On Tuesday, Prime Minister Narendra Modi, in announcing a Rs 20 trillion package to revive the coronavirus-hit economy, said the government planned land and labour reforms to make India a key player in global supply chains, some of which he said could move away from China in the wake of the novel coronavirus outbreak.

Trump, who has been threatening new retaliatory tariffs on Beijing over the coronavirus pandemic, told Fox that, “You look at where they're (Apple) going--...They're going to India and they're going to Ireland and they're going all over the place.”

The president said that, “One incentive (to get them to stop manufacturing abroad), frankly, is to charge tax for them when they make products outside.”

Modi is reported to have met with senior executives of Apple, Samsung and domestic phone manufacturer Lava last December to pitch the idea of shifting some of companies’ manufacturing operations to India. In March, the government announced three schemes offering incentives totalling Rs 48,000 crore to boost mobile phone manufacturing in the country.

Talk of some tech companies shifting production to India from China gained ground after supply routes of a number of firms operating in the country were disrupted when Covid-19 erupted in Wuhan.
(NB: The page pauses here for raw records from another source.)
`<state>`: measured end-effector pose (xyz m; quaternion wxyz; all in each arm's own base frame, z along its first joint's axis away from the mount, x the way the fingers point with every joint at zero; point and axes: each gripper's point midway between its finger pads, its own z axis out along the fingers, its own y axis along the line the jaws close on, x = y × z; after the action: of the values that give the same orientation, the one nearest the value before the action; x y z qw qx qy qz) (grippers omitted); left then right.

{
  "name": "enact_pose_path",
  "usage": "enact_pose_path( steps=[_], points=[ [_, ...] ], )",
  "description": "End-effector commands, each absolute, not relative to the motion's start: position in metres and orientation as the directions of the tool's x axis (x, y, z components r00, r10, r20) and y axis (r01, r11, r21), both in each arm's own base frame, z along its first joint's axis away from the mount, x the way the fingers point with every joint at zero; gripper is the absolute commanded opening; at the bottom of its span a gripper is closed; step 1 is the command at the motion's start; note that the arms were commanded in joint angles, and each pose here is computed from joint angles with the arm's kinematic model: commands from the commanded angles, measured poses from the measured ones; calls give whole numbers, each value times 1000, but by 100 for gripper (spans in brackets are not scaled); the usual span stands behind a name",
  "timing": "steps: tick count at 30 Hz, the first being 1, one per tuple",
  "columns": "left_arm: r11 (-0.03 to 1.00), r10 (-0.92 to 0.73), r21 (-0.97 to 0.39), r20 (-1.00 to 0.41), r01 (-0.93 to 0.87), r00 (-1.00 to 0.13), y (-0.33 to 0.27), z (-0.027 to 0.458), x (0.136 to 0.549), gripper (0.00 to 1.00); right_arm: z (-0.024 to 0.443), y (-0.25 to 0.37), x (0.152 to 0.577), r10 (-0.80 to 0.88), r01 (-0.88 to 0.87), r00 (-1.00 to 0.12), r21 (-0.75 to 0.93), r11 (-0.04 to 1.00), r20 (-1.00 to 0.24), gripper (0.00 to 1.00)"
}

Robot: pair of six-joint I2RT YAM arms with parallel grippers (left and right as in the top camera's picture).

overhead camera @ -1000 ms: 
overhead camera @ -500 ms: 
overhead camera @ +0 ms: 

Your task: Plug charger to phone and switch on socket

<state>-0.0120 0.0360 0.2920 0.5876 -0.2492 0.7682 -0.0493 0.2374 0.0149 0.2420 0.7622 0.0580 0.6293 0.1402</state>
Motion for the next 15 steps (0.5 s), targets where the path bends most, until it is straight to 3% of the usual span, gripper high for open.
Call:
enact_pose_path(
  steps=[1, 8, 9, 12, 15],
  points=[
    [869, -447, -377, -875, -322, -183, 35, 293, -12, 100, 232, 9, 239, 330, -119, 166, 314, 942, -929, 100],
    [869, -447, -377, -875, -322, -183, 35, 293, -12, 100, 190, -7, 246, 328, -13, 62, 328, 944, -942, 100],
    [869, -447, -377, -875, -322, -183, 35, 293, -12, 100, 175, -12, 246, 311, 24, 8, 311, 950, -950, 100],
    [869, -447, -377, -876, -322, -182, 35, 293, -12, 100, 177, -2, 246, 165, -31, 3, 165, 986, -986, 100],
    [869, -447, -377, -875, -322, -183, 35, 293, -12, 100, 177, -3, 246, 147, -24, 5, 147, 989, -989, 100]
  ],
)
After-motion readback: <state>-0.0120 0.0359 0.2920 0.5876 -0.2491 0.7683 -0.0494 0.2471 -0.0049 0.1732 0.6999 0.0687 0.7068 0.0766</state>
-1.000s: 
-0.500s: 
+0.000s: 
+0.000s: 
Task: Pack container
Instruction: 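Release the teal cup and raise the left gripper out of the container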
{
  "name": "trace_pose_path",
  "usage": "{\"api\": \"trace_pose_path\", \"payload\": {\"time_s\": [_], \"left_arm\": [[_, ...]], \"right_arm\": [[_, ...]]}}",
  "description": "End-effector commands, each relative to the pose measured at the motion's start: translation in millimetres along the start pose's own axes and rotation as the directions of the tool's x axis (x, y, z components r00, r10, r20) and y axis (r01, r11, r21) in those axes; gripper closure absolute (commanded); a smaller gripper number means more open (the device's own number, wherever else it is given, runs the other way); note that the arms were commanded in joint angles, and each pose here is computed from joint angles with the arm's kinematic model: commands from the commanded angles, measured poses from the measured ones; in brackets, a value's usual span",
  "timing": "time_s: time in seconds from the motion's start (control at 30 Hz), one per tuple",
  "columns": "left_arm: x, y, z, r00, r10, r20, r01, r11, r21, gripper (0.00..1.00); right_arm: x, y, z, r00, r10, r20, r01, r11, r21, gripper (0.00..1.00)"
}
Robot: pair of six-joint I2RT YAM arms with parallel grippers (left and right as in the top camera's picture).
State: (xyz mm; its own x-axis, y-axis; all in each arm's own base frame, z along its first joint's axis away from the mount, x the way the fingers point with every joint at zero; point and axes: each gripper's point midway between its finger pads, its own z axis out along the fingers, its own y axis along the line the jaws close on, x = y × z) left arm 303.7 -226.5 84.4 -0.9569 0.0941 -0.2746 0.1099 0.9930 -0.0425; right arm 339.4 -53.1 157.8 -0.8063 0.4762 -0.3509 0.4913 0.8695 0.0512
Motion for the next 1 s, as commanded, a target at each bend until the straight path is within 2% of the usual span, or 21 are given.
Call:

The outbreak forced the government to isolate the region and brought much of the Chinese economy to a halt.

On Friday, contract electronics manufacturer Foxconn, one of whose major clients is Apple, reported a nearly 90 per cent drop in first-quarter profit as Covid-19 pandemic disrupted production and hit demand from Apple and other key customers. But the Taiwanese firm, which is also present in India making the iPhone 7 and iPhone XR, said the worst of the virus outbreak was over for the company in China.

“We have a supply chain where they're made in all different parts of the world and one little piece of the world goes bad and the whole thing is messed up,” Trump told Fox. “I said we shouldn't have supply chains. We should have them all in the United States. We have the companies to do it. And if we don't, we can do that,' he added.

Japan recently announced $2.2 billion worth of financial incentives for Japanese businesses to shift their manufacturing back home from China.

In the same interview with the Fox Business Network broadcast Thursday, Trump signalled a deepening of his feud with China over the Covid-19 pandemic. He said he had no interest in speaking to Chinese President Xi Jinping right now and went as far as saying “we could cut off the whole relationship” with China.

“They should have never let this happen,” Trump said. “So I make a great trade deal (with China in January) and now I say this doesn’t feel the same to me. The ink was barely dry and the plague came over. And it doesn’t feel the same to me.”